JW: Seriously, that’s exactly what is going on. On the one side you have people selling certifications, university degrees or books like “55 Ways to get Certified in 35 Seconds”, and on the other you have practitioners who feel they must choose a certification, university or a book. All the vendors and universities claim that their “weapons” are better than the other ones on the market.
However, these vendors will never show you how to actually use their “weapons.” If they were to show you how to use them, you’d probably find out that they don’t work… and that won’t do at all, would it? Nevertheless, you are made to feel that you must have these “weapons” because you know you will be up against others who have them.
KA: [laughs] That’s brilliant!
JW: When I go to these chapter and branch meetings, I’m always amazed at how oblivious some project managers are about what’s going on here (and I don’t mean this in an unkind way at all). They see themselves as active participants in this group that they have joined, whereas really what they are is simply a market for the standards and the institutions. They are somebody to sell to.

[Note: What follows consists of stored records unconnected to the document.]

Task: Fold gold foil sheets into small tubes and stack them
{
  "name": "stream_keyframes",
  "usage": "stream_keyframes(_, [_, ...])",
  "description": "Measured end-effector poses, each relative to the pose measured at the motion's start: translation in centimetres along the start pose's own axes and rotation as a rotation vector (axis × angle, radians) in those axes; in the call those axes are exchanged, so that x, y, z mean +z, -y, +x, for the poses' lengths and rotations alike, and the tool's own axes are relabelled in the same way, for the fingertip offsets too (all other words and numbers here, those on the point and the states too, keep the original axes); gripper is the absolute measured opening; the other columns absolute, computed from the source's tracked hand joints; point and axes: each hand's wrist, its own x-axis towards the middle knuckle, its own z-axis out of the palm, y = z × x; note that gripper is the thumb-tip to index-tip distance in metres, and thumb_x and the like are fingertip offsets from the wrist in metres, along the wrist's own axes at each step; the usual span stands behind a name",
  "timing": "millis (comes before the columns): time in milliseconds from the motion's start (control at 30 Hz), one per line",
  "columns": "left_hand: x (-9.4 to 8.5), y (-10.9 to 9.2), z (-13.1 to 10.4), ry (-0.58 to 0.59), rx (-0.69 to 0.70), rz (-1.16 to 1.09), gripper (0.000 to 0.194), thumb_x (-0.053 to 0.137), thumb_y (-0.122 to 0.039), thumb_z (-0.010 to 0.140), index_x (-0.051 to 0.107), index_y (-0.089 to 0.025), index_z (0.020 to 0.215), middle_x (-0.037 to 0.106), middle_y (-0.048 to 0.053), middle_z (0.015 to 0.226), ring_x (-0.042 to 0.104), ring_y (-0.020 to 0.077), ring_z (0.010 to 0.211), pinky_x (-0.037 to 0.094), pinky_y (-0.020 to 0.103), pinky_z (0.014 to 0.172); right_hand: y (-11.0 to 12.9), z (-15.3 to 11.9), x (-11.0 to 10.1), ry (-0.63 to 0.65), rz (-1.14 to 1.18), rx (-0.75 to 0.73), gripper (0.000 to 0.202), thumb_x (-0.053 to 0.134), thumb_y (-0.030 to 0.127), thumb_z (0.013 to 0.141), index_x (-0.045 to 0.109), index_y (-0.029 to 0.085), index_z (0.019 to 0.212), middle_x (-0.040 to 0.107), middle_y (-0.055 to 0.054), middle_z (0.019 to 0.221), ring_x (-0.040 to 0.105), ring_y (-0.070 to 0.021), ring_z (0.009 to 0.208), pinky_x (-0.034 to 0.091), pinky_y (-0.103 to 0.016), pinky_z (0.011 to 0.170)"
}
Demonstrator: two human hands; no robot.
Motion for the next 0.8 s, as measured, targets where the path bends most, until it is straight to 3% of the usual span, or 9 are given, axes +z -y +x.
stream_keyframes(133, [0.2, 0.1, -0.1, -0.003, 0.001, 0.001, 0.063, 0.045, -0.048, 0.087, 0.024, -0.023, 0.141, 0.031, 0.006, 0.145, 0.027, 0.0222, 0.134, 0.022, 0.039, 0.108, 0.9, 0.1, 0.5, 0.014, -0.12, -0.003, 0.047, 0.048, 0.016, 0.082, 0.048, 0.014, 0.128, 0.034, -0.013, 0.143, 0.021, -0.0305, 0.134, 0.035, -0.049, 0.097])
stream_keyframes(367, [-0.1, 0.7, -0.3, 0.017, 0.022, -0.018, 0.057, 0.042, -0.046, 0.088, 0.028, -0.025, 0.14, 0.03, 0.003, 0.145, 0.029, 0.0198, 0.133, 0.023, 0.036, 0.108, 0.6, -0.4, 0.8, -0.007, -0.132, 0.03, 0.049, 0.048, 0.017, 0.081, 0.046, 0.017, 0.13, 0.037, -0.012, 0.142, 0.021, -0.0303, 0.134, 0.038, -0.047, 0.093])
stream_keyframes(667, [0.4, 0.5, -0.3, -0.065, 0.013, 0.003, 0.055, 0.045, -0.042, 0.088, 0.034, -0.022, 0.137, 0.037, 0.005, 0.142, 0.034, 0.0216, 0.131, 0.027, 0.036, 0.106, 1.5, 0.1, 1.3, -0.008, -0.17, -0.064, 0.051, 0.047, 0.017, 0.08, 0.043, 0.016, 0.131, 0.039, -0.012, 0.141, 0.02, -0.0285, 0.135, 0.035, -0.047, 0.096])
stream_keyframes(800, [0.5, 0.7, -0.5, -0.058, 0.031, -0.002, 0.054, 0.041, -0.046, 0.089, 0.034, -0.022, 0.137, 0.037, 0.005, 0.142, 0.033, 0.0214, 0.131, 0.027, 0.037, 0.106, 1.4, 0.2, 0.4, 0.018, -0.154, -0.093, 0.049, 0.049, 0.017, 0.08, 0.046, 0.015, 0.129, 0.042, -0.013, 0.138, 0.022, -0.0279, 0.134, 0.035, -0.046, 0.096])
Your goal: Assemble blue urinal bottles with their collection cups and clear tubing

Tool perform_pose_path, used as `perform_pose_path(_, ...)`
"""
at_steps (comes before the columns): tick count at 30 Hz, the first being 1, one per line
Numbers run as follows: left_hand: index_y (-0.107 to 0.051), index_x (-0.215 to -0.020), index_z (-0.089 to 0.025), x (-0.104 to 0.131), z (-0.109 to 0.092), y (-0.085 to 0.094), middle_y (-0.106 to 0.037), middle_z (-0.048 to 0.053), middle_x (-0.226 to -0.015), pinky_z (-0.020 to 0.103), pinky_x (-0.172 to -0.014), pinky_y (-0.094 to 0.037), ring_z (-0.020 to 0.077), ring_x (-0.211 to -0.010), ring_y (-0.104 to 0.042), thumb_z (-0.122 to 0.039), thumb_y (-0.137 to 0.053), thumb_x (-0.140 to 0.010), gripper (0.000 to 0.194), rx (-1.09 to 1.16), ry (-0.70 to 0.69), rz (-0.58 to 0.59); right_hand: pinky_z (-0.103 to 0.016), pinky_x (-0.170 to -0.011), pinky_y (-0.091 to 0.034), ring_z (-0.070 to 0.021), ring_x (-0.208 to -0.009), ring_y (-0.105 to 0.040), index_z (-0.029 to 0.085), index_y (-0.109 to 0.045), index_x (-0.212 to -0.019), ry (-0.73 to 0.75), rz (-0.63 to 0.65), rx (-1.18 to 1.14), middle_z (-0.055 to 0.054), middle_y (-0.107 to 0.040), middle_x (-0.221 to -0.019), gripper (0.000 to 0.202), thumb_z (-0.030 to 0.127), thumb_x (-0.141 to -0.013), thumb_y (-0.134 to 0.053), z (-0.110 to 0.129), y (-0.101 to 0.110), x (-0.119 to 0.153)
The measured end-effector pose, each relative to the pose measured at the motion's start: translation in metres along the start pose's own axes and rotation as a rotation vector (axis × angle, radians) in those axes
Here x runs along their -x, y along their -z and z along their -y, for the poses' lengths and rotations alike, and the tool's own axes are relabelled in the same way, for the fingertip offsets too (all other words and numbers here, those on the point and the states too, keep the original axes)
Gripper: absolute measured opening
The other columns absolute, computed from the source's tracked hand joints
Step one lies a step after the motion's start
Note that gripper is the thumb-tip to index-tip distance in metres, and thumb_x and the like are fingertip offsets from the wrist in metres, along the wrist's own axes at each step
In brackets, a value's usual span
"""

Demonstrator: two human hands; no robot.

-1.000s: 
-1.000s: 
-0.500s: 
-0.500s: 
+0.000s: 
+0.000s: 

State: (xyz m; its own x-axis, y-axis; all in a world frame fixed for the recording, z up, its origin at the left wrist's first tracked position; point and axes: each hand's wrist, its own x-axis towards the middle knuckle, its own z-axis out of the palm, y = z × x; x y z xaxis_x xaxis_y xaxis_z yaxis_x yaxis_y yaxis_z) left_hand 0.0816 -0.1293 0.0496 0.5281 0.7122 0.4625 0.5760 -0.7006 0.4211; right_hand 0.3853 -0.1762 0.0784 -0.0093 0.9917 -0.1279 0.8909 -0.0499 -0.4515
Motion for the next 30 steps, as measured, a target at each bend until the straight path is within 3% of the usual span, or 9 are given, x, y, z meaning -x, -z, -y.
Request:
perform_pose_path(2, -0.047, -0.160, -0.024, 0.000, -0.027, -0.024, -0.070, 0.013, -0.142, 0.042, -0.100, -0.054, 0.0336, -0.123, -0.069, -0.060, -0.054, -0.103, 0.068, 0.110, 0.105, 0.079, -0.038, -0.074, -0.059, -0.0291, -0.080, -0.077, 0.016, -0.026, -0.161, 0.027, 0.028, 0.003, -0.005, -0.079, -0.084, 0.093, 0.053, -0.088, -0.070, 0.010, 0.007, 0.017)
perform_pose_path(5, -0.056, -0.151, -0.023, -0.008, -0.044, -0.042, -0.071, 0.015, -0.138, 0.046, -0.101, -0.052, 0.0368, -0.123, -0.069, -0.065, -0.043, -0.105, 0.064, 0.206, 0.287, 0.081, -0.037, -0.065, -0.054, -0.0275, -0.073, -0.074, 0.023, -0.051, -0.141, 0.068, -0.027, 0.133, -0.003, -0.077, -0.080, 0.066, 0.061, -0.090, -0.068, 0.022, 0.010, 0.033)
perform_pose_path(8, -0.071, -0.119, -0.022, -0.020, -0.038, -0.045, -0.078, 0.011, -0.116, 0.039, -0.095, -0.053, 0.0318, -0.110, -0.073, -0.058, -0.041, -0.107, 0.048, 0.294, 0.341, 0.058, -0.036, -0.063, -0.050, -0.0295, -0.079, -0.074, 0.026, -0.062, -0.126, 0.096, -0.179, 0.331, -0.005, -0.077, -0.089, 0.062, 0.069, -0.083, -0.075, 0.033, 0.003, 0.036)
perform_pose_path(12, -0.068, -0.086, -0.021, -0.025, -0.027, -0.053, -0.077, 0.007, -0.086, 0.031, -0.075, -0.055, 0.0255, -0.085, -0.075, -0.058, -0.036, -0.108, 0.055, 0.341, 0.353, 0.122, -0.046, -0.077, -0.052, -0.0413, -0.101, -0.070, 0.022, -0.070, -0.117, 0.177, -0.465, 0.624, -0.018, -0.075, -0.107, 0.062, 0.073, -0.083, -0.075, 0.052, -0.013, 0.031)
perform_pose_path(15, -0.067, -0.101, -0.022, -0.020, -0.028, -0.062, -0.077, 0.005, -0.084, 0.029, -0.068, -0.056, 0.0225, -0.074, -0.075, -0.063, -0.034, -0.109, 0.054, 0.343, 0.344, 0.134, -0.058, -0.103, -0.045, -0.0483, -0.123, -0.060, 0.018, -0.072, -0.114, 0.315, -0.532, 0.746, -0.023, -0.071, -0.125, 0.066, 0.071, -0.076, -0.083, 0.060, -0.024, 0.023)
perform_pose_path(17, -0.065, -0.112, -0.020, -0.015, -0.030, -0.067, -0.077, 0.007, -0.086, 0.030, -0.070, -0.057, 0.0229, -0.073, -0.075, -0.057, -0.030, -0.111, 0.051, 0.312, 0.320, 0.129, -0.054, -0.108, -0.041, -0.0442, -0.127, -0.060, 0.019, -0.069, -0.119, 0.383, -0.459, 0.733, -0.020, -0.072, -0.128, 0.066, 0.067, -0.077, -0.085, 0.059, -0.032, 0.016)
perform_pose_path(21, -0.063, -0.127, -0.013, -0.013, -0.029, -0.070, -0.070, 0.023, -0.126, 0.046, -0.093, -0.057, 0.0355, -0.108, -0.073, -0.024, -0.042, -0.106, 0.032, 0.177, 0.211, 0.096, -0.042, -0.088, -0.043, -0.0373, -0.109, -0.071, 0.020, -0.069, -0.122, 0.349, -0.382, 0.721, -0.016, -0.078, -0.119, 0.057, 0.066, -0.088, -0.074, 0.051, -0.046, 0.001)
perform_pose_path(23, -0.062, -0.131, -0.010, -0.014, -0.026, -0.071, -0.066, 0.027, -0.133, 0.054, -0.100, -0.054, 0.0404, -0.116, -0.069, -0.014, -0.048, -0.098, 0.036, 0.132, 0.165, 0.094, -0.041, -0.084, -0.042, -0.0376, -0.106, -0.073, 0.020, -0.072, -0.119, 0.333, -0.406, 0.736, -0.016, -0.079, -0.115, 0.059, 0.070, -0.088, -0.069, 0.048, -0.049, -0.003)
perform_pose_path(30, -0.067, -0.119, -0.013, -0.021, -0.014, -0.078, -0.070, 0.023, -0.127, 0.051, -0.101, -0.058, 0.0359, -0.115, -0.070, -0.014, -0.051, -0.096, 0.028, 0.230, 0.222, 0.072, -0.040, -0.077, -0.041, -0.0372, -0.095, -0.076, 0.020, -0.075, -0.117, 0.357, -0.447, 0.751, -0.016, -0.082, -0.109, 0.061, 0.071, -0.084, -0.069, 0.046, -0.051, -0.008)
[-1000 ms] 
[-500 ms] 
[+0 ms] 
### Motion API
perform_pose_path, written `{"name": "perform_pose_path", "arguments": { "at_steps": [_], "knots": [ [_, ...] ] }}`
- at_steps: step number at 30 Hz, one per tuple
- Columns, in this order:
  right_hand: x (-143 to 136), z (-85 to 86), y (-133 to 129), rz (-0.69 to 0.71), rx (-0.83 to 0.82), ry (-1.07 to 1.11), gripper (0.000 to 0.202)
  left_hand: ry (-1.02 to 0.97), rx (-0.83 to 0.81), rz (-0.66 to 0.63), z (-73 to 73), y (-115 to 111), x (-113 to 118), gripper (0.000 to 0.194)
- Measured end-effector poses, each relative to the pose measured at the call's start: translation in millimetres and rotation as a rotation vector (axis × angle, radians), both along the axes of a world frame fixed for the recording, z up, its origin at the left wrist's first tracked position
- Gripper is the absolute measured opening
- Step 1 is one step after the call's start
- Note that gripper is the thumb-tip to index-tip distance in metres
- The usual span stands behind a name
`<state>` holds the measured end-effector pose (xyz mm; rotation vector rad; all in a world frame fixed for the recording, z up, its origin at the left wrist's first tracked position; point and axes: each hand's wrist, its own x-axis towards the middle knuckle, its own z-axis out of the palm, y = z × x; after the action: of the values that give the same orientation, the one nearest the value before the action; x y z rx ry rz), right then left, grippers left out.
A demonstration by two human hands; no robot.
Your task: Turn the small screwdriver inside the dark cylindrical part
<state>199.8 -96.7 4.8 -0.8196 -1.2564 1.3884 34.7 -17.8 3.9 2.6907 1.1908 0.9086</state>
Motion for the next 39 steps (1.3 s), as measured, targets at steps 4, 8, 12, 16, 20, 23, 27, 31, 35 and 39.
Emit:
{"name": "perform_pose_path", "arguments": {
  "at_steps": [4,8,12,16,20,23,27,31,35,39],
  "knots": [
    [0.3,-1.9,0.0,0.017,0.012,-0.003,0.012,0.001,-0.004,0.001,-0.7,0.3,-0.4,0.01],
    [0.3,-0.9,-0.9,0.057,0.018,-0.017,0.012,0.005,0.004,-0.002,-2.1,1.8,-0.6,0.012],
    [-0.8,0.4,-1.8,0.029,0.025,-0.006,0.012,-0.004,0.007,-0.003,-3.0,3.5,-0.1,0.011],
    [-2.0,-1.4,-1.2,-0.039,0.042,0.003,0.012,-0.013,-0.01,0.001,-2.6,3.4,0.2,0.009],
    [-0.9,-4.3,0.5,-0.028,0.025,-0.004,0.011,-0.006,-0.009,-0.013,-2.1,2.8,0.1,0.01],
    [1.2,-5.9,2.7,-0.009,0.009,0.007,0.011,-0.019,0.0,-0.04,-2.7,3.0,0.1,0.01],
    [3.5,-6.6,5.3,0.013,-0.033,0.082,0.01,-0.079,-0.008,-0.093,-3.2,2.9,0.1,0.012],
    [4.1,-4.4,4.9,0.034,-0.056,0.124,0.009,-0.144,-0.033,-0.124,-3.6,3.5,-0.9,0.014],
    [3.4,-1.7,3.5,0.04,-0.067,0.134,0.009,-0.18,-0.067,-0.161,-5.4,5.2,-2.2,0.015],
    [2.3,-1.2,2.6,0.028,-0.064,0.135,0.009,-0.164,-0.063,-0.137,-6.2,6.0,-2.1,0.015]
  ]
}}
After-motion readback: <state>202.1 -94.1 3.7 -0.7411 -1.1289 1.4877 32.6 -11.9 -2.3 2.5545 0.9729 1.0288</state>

KA: Yes, they’re somebody to sell to, and somebody to propagate the message.
JW: You know what I would really like to do? Well, one of the ways of undermining what the standards bodies are doing is through humour. One way to do this is through cartooning scenarios that highlight some of the ludicrous things that happen in the project management workplace. Dilbert is an excellent example. I’d really like to explore this way of getting people to look at project management through an evolutionary lens because I think it would be much more effective and useful than writing for an academic audience.
KA: Yes, a “Dilbert for PM.” I like that!
JW: I think this would help engage project managers. Actually, in some ways it is a bit like what you’re doing with your blog.
KA: Yes, but humour and satire are so much better; there’s no better way to undermine over-seriousness and pompousness.
JW: Yeah, there’s a long history to that kind of stuff – Voltaire for instance. But you’ve written a bit along those lines, haven’t you?
KA: Yes, I’ve written a few satirical pieces (Editor’s note: see this piece, for example). Unfortunately, that kind of writing doesn’t come naturally to me. It is a surprise even for me when I come up with something like that.
JW: One of the things I’m going to try and do is to push this “bag of lavender” metaphor further; I haven’t exercised it fully as yet. I think I’ll do a short blog post on it soon. (Editor’s note: This conversation was recorded a few days before Jon published his brilliant post on medieval management balms. Don’t miss it!)
KA: Ah, that idea’s got great potential. I look forward to reading it, Jon.
Well, I think I’d better let you go back to your work now…we’ve been talking for over an hour. Thanks so much Jon, it’s been wonderful talking to you.
JW: It was good, and I hope there’s something useful in there.
KA: There’s plenty, all I have to do now is transcribe it! I look forward to chatting with you again sometime in the near future. Thanks again.
JW: No worries; always good to chat.